-- Required action --
From the data below, return all lines holding the string "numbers".
□ □ □ □
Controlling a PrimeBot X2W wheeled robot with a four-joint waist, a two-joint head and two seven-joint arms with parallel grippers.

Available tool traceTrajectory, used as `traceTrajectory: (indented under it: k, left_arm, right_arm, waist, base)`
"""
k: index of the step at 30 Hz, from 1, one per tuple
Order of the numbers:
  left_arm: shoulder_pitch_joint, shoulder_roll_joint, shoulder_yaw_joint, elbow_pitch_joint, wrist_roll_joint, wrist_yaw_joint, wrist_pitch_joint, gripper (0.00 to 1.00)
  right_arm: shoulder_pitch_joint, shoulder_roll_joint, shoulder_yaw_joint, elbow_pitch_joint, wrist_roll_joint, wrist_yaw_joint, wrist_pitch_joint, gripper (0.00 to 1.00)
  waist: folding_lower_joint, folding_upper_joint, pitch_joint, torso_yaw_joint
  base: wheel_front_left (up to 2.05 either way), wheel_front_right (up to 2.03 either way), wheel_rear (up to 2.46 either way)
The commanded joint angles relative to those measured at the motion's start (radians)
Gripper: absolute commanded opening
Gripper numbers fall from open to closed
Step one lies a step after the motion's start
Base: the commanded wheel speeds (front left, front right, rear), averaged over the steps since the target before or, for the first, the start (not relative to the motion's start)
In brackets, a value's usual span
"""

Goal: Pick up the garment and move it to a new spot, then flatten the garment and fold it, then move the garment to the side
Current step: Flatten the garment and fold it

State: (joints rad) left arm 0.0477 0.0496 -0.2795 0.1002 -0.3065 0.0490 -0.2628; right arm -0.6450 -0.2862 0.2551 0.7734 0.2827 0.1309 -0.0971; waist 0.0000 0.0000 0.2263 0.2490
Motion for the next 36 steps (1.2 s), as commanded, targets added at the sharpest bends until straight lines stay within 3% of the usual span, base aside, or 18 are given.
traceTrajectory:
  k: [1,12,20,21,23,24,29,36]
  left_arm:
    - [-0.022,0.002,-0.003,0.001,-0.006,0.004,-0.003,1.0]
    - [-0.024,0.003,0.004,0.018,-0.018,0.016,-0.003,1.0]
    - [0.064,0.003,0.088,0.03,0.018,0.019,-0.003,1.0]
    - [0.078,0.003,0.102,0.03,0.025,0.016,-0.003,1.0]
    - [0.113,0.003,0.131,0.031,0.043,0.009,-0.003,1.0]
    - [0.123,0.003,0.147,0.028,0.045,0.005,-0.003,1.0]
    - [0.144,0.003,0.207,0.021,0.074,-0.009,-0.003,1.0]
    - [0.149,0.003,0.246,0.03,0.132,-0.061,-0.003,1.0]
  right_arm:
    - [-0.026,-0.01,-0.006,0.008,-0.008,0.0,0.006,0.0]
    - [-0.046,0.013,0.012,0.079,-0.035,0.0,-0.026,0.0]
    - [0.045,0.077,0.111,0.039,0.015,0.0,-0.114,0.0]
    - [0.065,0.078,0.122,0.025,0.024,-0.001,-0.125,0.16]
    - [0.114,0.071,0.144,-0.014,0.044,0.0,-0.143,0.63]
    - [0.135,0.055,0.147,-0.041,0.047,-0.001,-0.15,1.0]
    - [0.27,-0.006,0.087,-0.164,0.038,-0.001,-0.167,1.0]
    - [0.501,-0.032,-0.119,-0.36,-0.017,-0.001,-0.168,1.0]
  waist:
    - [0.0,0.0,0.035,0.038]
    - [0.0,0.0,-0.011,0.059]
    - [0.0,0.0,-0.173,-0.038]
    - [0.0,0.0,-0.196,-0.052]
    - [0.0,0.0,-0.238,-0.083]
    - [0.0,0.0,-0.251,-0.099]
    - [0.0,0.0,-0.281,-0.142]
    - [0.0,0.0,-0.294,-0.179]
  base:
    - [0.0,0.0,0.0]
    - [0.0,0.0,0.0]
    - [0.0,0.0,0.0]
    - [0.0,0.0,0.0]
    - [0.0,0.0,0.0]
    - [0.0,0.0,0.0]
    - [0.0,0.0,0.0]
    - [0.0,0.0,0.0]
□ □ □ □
-- Written solution --
Order of the numbers:
Gripper numbers fall from open to closed

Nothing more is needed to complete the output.